Content starts
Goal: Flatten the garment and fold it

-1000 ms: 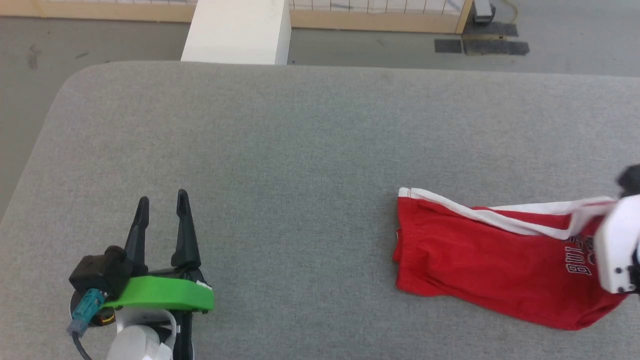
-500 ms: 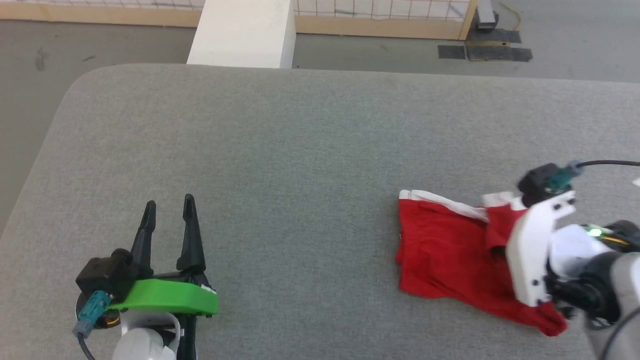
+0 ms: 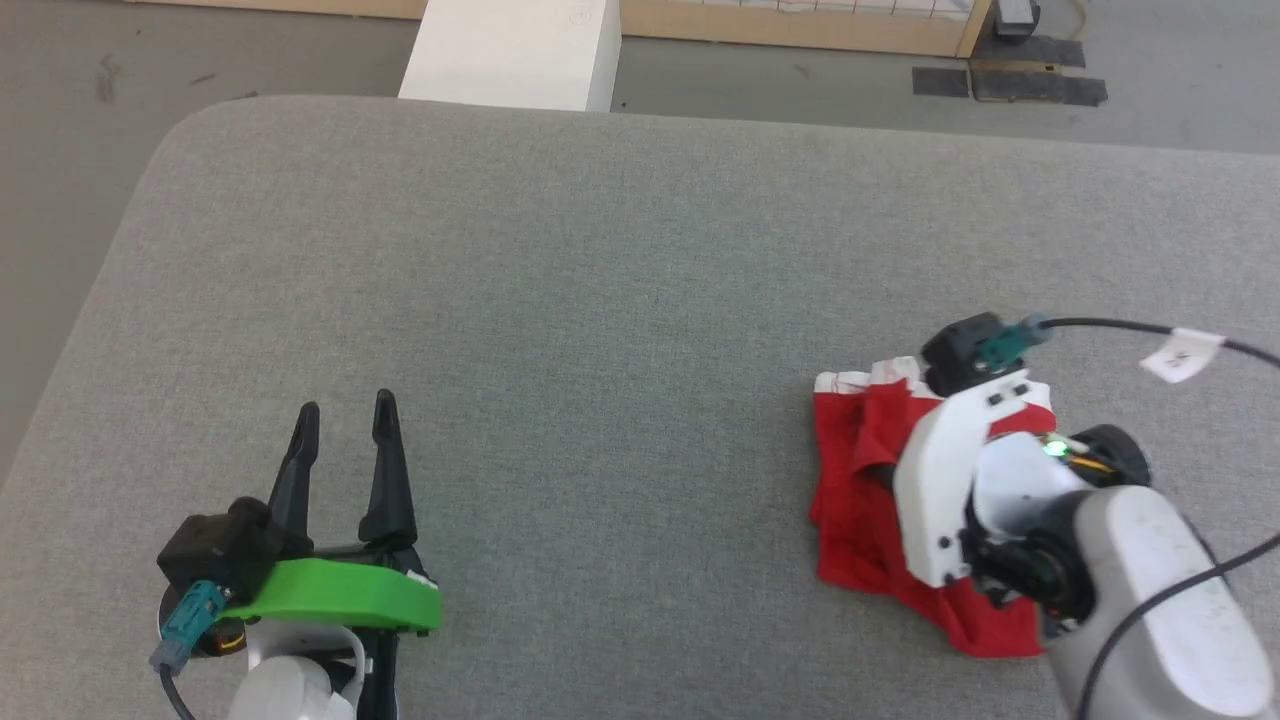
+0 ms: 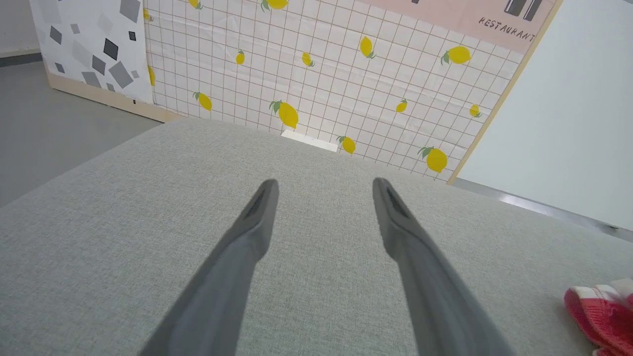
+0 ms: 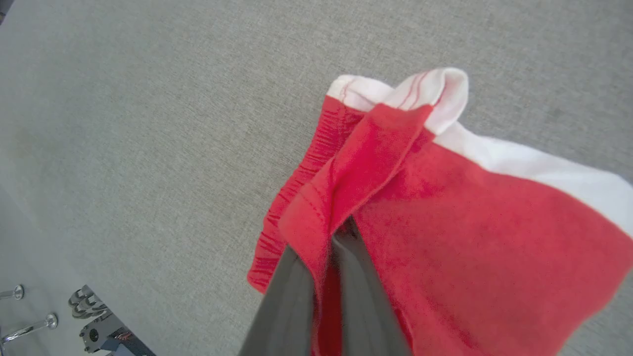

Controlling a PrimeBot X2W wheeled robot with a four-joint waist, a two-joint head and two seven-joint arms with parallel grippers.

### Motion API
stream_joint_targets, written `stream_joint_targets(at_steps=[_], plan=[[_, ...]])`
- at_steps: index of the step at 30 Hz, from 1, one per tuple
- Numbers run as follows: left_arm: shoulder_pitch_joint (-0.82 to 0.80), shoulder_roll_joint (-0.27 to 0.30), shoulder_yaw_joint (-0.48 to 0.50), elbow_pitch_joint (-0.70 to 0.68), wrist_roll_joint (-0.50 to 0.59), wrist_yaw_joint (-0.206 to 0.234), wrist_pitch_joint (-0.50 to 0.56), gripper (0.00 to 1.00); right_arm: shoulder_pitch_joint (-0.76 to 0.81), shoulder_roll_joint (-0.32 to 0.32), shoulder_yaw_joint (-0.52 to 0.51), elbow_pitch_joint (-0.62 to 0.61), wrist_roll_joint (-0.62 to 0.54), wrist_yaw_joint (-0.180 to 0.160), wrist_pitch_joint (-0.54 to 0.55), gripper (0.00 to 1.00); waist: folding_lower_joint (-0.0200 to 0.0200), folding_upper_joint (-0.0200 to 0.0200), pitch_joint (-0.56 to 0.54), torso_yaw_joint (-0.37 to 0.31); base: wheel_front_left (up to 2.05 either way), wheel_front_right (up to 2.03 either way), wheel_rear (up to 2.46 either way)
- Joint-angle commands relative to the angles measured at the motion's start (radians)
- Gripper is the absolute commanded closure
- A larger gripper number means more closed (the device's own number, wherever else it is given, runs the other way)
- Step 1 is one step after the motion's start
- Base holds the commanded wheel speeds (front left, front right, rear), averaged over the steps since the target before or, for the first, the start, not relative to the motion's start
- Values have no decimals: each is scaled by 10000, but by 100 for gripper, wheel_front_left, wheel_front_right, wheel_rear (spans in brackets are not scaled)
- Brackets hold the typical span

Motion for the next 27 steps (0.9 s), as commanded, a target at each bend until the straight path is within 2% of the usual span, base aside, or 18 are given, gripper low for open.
stream_joint_targets(at_steps=[1, 8, 9, 10, 14, 20, 27], plan=[[-134, -41, -12, 26, -17, -22, -47, 0, -212, 168, 52, 273, -148, -13, -213, 100, 0, 0, 52, 9, 0, 0, 0], [-259, -45, -124, 76, -80, -37, -47, 0, -528, 588, 261, 1680, -619, -13, -886, 100, 0, 0, 151, 55, 0, 0, 0], [-268, -46, -135, 83, -83, -39, -47, 0, -584, 613, 339, 1776, -657, -13, -962, 76, 0, 0, 150, 56, 0, 0, 0], [-271, -46, -144, 92, -86, -40, -47, 0, -662, 616, 462, 1854, -726, -13, -1028, 0, 0, 0, 143, 54, 0, 0, 0], [-247, -47, -128, 127, -81, -36, -47, 0, -959, 471, 1002, 1710, -821, -13, -1112, 0, 0, 0, 81, 1, 0, 0, 0], [-174, -48, -58, 193, -51, -44, -47, 0, -1103, 56, 1733, 589, -586, -13, -868, 0, 0, 0, -174, -222, 0, 0, 0], [-27, -40, 20, 193, 7, -74, -47, 0, -813, 28, 1282, -862, -194, -13, -1210, 0, 0, 0, -413, -631, 0, 0, 0]])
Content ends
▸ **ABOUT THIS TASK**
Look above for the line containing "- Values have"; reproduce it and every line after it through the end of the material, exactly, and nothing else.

▸ **ANSWER TO THE EXERCISE**
- Values have no decimals: each is scaled by 10000, but by 100 for gripper, wheel_front_left, wheel_front_right, wheel_rear (spans in brackets are not scaled)
- Brackets hold the typical span

Motion for the next 27 steps (0.9 s), as commanded, a target at each bend until the straight path is within 2% of the usual span, base aside, or 18 are given, gripper low for open.
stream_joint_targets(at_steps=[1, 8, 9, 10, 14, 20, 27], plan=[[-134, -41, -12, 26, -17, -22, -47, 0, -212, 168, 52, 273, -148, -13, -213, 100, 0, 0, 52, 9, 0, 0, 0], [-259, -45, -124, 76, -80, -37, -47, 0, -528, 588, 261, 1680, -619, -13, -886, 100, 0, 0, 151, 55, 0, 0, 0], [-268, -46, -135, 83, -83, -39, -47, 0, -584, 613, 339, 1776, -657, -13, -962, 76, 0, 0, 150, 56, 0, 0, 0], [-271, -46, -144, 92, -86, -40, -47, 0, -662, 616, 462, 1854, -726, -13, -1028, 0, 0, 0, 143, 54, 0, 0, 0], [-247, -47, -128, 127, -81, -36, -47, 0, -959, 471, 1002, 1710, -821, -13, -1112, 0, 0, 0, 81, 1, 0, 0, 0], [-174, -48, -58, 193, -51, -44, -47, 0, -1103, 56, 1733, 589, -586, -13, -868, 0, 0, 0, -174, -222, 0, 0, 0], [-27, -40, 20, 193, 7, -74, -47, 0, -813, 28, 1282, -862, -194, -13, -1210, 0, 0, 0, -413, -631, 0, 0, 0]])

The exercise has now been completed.